Le projet PALOMA se concentre sur l’analyse des protéines anciennes, la paléoprotéomique, représentée par exemple par les techniques d’empreinte de masse peptidique pour le collagène, et sur l’analyse conjointe de l’ADN ancien et des et des protéines dans une démarche intégrative. Les objectifs du projet sont de concevoir des algorithmes et des modèles pour formaliser et automatiser l’analyse des données de spectres de masses pour les échantillons anciens. Pour ce faire, nous nous appuierons sur des méthodes issues de l’algorithmique des séquences et de l’apprentissage automatique.
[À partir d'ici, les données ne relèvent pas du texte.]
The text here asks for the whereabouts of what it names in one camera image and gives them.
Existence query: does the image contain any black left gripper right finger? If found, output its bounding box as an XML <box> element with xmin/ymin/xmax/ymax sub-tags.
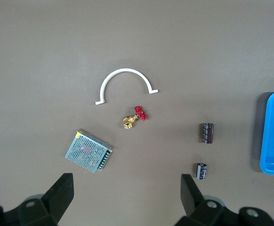
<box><xmin>174</xmin><ymin>174</ymin><xmax>274</xmax><ymax>226</ymax></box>

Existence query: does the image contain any brass valve red handle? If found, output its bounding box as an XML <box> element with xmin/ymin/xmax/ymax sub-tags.
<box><xmin>123</xmin><ymin>105</ymin><xmax>148</xmax><ymax>129</ymax></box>

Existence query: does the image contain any white curved pipe clamp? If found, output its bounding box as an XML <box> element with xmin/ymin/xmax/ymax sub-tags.
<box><xmin>95</xmin><ymin>68</ymin><xmax>159</xmax><ymax>105</ymax></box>

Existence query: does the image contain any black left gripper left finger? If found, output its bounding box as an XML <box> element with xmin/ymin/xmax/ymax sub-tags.
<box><xmin>0</xmin><ymin>173</ymin><xmax>74</xmax><ymax>226</ymax></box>

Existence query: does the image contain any brown table mat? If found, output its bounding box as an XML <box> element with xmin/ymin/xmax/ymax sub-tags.
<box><xmin>0</xmin><ymin>0</ymin><xmax>274</xmax><ymax>226</ymax></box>

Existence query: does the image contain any metal mesh power supply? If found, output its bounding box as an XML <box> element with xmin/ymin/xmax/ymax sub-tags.
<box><xmin>65</xmin><ymin>128</ymin><xmax>114</xmax><ymax>173</ymax></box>

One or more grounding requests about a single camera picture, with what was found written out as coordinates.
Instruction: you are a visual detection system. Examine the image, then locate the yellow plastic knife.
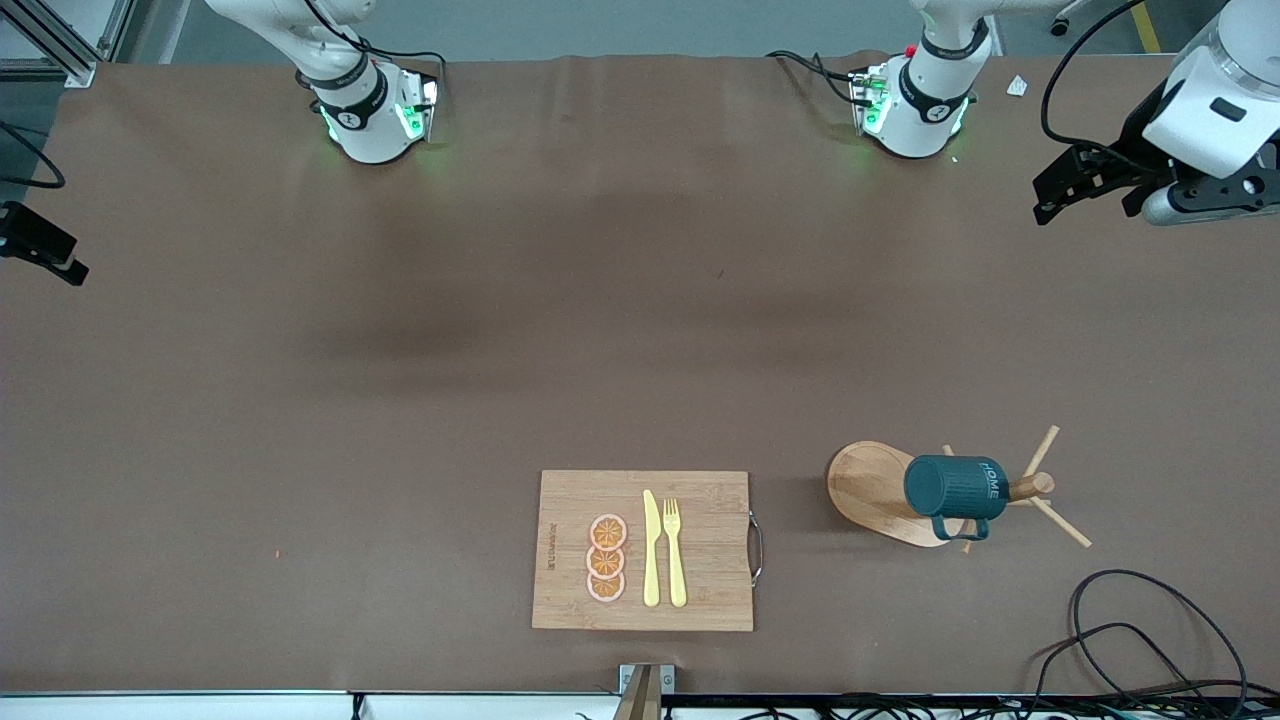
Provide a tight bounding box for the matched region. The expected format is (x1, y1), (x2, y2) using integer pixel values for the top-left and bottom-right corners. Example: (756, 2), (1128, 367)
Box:
(643, 489), (662, 608)

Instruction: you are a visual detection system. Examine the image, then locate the black looped cable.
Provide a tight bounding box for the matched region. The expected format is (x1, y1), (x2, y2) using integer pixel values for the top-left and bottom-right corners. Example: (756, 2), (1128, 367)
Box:
(1028, 622), (1216, 716)
(1070, 569), (1251, 706)

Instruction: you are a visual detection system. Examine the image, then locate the aluminium frame profile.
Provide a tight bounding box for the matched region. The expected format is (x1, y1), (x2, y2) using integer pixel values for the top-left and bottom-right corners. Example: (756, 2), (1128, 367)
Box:
(0, 0), (136, 89)

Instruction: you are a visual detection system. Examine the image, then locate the yellow plastic fork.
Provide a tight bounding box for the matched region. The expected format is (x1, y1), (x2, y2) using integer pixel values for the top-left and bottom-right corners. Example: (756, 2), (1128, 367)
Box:
(662, 498), (689, 608)

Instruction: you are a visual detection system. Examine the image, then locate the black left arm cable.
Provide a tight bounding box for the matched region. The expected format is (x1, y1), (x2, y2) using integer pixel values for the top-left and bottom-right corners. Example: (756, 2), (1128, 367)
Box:
(1040, 0), (1151, 163)

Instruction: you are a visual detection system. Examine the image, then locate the dark teal cup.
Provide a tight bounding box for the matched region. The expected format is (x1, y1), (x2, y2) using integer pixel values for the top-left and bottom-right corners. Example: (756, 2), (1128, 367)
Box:
(903, 455), (1011, 543)

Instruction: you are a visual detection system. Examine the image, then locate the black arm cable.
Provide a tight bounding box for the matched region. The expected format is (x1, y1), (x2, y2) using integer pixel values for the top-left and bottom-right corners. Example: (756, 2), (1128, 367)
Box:
(1040, 0), (1151, 163)
(0, 120), (67, 191)

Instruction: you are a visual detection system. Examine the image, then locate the wooden cup rack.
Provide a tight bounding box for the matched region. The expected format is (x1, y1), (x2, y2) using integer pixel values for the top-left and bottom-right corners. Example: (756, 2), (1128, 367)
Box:
(826, 425), (1093, 556)

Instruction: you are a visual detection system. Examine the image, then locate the black left base cable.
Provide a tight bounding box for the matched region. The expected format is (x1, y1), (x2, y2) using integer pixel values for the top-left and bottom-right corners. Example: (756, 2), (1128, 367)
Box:
(765, 50), (866, 106)

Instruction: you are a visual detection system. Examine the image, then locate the wooden cutting board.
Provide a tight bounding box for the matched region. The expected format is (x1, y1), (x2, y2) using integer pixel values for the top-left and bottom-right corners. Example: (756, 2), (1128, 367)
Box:
(531, 470), (766, 633)

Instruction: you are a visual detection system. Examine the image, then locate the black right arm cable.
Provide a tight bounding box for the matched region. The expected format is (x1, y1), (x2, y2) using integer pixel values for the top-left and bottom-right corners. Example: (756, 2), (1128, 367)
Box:
(0, 120), (67, 191)

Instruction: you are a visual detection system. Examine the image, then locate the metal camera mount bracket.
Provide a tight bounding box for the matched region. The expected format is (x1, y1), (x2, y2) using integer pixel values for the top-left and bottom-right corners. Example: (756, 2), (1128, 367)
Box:
(612, 663), (676, 720)

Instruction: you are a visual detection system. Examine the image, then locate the black base cable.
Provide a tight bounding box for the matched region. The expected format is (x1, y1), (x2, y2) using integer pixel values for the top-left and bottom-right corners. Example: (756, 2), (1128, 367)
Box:
(300, 0), (448, 96)
(765, 50), (866, 106)

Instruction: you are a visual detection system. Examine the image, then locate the black right base cable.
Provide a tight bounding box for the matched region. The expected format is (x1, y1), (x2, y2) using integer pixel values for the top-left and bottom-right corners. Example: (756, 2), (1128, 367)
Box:
(300, 0), (448, 96)

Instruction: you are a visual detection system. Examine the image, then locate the black cable bundle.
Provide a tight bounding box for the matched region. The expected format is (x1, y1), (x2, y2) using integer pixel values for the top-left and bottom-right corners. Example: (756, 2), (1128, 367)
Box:
(575, 695), (1280, 720)

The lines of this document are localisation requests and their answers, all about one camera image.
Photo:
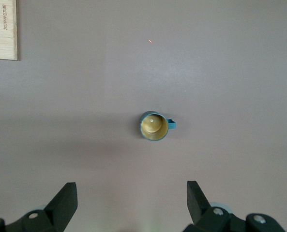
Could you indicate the brown table cover mat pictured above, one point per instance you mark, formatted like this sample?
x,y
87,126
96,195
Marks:
x,y
85,96

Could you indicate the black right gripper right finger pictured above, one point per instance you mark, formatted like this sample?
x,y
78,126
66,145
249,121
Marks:
x,y
196,205

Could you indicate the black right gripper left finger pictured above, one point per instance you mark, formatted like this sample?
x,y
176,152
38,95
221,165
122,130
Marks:
x,y
58,210

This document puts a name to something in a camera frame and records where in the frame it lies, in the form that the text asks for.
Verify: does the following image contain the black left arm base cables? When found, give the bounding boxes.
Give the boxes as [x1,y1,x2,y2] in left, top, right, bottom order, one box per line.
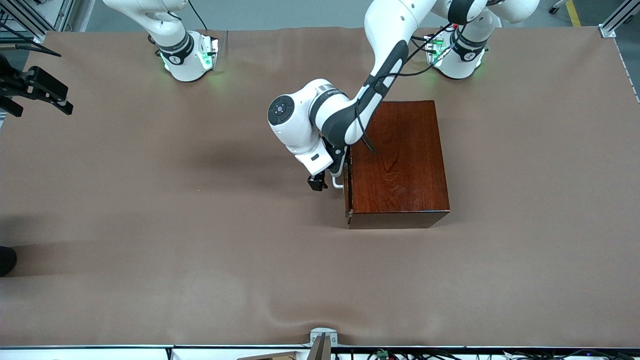
[411,34,436,53]

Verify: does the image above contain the grey metal clamp bracket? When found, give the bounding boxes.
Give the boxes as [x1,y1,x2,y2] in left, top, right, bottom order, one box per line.
[309,327,339,360]

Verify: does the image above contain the brown table cloth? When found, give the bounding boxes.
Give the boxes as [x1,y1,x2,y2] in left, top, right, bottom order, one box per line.
[0,26,640,349]

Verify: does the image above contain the black rounded object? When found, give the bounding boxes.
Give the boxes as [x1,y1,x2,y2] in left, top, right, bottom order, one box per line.
[0,246,18,277]

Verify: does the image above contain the aluminium frame profile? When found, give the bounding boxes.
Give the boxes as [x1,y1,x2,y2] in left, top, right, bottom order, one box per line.
[599,0,640,38]
[0,0,76,43]

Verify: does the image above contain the wooden drawer with white handle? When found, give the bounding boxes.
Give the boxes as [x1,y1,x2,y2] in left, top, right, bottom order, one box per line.
[332,159,354,219]

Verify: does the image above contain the dark brown wooden cabinet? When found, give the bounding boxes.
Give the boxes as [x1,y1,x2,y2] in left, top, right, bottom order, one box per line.
[345,100,451,230]

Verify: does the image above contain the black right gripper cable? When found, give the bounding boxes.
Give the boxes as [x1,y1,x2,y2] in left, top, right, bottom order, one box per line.
[0,42,62,58]

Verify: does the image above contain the black right arm base cable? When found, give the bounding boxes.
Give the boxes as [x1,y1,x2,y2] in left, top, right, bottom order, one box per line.
[187,0,212,32]

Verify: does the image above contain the brown cardboard piece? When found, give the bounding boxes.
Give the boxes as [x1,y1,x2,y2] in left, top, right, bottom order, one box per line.
[237,351,298,360]

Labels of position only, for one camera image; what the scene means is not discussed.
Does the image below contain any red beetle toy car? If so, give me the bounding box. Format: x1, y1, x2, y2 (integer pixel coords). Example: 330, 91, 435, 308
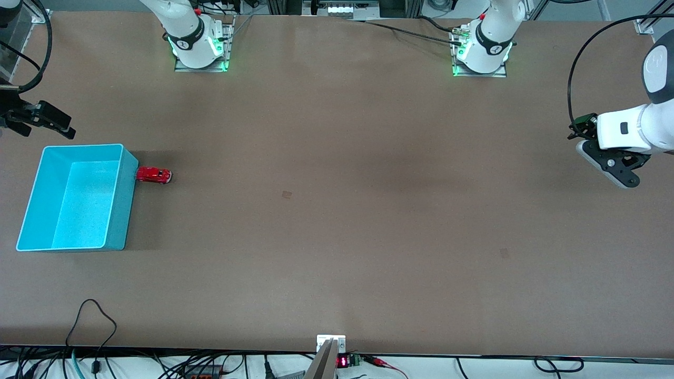
136, 166, 173, 185

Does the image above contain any clear acrylic box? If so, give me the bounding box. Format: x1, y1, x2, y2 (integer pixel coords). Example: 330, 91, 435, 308
0, 11, 48, 79

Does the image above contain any blue plastic box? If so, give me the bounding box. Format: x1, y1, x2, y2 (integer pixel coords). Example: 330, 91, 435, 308
16, 143, 140, 252

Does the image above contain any black power strip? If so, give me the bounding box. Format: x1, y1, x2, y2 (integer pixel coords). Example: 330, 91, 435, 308
182, 365, 224, 379

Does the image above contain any red clip lead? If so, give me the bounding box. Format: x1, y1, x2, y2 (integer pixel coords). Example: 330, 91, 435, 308
363, 355, 409, 379

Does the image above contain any aluminium profile bar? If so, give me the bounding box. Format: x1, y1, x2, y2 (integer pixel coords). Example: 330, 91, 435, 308
304, 340, 338, 379

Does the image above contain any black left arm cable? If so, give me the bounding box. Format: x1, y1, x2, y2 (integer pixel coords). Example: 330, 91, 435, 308
567, 15, 674, 129

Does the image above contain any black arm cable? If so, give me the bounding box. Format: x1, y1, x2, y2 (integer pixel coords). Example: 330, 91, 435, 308
567, 15, 674, 129
0, 0, 54, 93

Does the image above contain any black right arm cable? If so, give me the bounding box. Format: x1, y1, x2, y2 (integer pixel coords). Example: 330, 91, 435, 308
0, 0, 54, 93

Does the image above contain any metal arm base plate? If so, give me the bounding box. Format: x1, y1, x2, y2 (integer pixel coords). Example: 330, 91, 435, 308
452, 24, 508, 78
175, 15, 231, 73

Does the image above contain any thin black looped cable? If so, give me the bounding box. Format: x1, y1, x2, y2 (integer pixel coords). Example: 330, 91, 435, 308
65, 299, 117, 375

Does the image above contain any black cable on table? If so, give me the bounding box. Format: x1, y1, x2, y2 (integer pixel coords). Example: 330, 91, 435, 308
350, 16, 465, 45

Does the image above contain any black coiled cable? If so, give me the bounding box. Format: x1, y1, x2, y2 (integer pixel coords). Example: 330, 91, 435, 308
533, 357, 585, 373

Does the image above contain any aluminium frame with light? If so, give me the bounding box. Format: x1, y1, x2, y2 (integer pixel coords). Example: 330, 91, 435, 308
266, 0, 424, 19

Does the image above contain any white mounting bracket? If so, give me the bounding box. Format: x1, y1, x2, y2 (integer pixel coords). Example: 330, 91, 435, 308
316, 335, 346, 353

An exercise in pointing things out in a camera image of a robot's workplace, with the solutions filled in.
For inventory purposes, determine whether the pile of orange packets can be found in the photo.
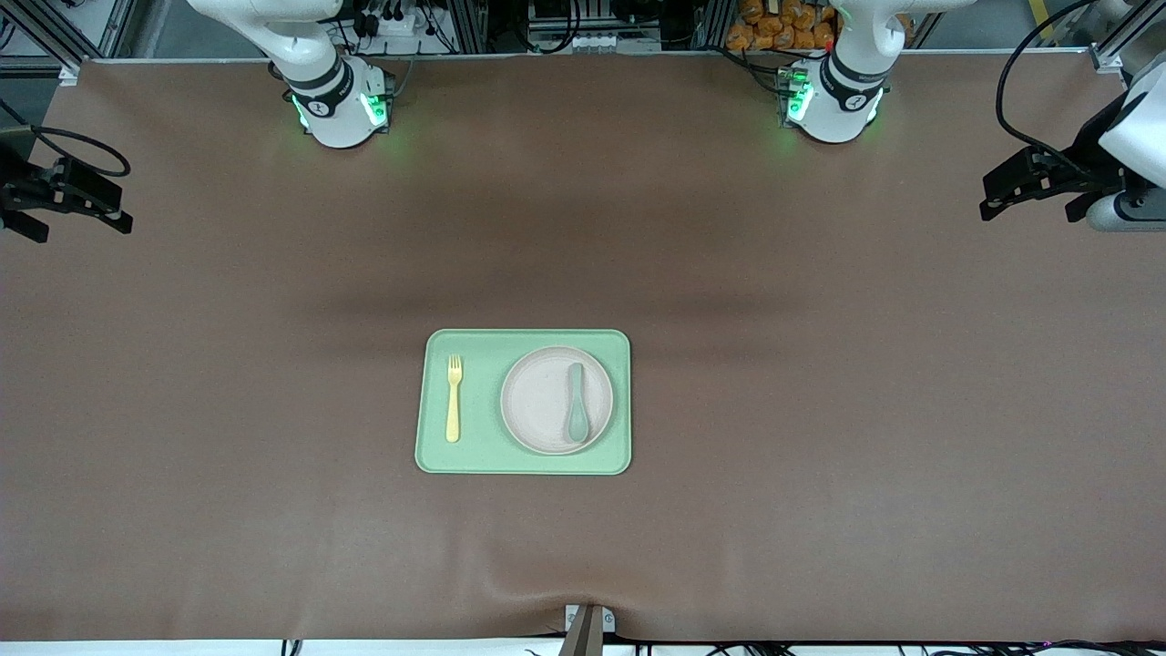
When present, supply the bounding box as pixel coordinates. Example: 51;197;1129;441
726;0;837;52

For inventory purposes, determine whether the teal plastic spoon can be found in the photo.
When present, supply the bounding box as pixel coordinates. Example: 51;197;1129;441
567;362;589;445

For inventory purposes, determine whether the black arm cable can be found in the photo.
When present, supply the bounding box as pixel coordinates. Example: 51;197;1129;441
995;0;1109;170
0;98;132;179

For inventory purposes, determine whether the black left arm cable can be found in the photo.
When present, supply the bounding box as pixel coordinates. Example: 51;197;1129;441
995;0;1109;170

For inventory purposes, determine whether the yellow plastic fork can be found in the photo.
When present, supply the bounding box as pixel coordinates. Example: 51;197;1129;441
445;354;465;445

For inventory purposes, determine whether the light green rectangular tray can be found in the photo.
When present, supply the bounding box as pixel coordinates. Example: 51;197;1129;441
414;329;632;477

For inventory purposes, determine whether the aluminium frame profile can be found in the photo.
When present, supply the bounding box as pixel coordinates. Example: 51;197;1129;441
0;0;85;87
1089;0;1166;76

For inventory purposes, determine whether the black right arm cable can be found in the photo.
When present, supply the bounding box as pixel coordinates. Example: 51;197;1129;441
0;98;132;179

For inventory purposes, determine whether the brown table mat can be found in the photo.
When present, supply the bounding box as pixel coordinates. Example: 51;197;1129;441
0;55;1166;644

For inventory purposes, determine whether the metal table edge bracket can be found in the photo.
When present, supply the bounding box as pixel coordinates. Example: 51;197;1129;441
564;603;617;656

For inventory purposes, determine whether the white power strip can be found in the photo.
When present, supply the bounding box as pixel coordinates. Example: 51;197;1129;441
357;0;422;39

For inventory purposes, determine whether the white round plate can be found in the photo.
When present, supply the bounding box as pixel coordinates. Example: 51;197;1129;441
500;345;615;456

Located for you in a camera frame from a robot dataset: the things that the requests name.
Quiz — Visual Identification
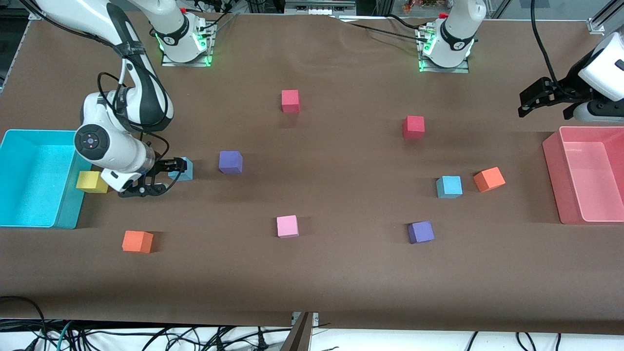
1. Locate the light blue foam block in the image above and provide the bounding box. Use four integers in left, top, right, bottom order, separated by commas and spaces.
168, 156, 194, 182
436, 175, 463, 199

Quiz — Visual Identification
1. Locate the yellow foam block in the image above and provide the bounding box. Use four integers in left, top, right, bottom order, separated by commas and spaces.
76, 171, 110, 194

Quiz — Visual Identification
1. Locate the orange foam block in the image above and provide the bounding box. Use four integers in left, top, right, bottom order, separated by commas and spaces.
122, 230, 154, 254
473, 167, 506, 193

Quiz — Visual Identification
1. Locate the purple foam block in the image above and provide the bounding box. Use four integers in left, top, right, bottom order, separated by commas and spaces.
408, 221, 435, 244
218, 150, 244, 175

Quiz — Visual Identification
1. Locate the pink plastic bin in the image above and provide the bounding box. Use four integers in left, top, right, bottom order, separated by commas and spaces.
542, 126, 624, 225

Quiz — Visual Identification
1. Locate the cyan plastic bin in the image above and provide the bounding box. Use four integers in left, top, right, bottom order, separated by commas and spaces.
0, 129, 93, 230

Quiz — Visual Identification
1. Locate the red foam block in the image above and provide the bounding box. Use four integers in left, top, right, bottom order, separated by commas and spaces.
403, 116, 426, 139
281, 89, 300, 114

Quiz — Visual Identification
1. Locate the pink foam block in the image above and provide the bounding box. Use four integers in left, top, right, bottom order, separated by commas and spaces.
276, 215, 299, 238

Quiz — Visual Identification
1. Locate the brown table cover sheet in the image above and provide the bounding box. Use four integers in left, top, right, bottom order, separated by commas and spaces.
0, 10, 624, 335

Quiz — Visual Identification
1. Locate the dark brown angled bar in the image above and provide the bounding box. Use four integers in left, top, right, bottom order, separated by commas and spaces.
280, 312, 313, 351

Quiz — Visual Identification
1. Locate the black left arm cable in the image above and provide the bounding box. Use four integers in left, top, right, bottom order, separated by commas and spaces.
530, 0, 561, 88

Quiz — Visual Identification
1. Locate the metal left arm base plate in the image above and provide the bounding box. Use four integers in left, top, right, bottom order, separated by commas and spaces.
417, 27, 471, 74

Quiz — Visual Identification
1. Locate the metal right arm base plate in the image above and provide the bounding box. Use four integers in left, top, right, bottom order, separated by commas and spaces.
161, 29, 215, 67

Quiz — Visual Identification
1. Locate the black cable on table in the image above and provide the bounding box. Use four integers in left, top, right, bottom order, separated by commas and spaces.
349, 22, 425, 39

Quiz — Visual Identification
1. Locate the black looped cable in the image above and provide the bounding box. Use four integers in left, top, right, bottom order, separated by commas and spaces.
0, 296, 48, 351

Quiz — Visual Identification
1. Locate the teal cable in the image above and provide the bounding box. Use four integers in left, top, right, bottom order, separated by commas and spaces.
56, 321, 75, 351

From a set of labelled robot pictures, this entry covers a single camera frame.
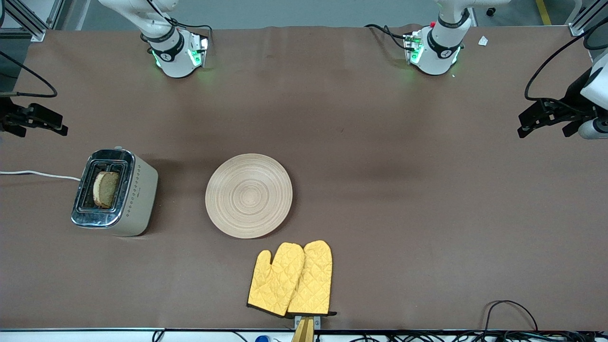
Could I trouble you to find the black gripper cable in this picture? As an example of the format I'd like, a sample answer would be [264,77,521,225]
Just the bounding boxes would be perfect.
[524,17,608,114]
[0,50,58,98]

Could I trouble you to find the brown toast slice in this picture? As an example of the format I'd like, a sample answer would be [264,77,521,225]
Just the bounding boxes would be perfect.
[93,171,120,209]

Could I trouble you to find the black left arm base cable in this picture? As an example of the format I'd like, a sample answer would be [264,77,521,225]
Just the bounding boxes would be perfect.
[364,24,410,51]

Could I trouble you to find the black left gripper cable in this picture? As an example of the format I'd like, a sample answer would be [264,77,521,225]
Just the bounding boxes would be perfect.
[524,17,608,114]

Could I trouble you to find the aluminium frame profile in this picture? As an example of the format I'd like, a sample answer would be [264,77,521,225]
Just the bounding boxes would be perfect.
[0,0,65,42]
[568,0,608,37]

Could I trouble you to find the yellow oven mitt with thumb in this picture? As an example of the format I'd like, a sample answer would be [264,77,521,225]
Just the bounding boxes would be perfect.
[247,242,305,318]

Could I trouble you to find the black cable bundle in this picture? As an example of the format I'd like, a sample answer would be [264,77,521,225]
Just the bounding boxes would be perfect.
[351,330,608,342]

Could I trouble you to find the beige chrome toaster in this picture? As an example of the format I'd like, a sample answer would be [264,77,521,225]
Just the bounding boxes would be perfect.
[71,149,159,237]

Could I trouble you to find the round wooden plate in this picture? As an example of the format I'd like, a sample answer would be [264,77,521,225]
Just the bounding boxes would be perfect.
[205,153,294,239]

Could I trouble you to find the yellow bananas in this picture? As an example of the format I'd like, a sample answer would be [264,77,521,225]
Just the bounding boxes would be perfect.
[287,240,337,318]

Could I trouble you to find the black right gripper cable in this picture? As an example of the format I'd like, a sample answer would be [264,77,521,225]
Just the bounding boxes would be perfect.
[0,50,58,98]

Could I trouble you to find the black arm base cable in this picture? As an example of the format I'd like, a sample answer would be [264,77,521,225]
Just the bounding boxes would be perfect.
[364,24,410,51]
[142,0,213,48]

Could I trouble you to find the white toaster power cable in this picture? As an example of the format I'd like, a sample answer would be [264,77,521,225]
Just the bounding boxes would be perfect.
[0,170,81,182]

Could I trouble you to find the black looped cable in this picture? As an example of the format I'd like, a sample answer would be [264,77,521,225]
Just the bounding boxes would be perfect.
[482,300,540,333]

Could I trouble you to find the black right arm base cable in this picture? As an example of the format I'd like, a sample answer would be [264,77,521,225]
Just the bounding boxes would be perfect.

Toutes ces contributions seront valorisées sous forme de logiciels libres, pensés pour permettre une analyse à grande échelle reproductible et pour faciliter une large diffusion des méthodes dans la communauté. Elles seront complétées par des cas d’études soigneusement sélectionnés pour leur intérêt intrinsèque et pour la difficulté d’analyse qu’ils représentent. Pour sa réussite, le projet est porté par un consortium pluridisciplinaire réunissant bioinformaticiens, protéomiciens, généticiens, zooarchéologues et paléontologues.

Abstract :

Advances in molecular biology have made it possible to access genetic information from ancient animal samples, revolutionizing approaches to species identification in paleontology and zooarchaeology. This new data provides an unprecedented perspective on the biology and ecology of the past. However, as with any new data source, it is essential to develop appropriate digital methods for its analysis.
The PALOMA project focuses on the analysis of ancient proteins-paleoproteomics-exemplified by techniques such as peptide mass fingerprinting for collagen, and on the integrated analysis of ancient DNA and proteins. The goal of the project is to design algorithms and models to formalize and automate the analysis of mass spectrometry data from ancient samples. To achieve this, we will introduce innovative methodological developments drawn from combinatorics, discrete algorithms, and machine learning.
All these contributions will be developed as open-source software, designed to enable large-scale, reproducible analysis and to facilitate the widespread adoption of these methods within the community. The software will be complemented by case studies carefully selected for their intrinsic interest and the analytical challenges they present. To ensure the project’s success, it is led by a multidisciplinary consortium of bioinformaticians, proteomicists, geneticists, zooarchaeologists, and paleontologists.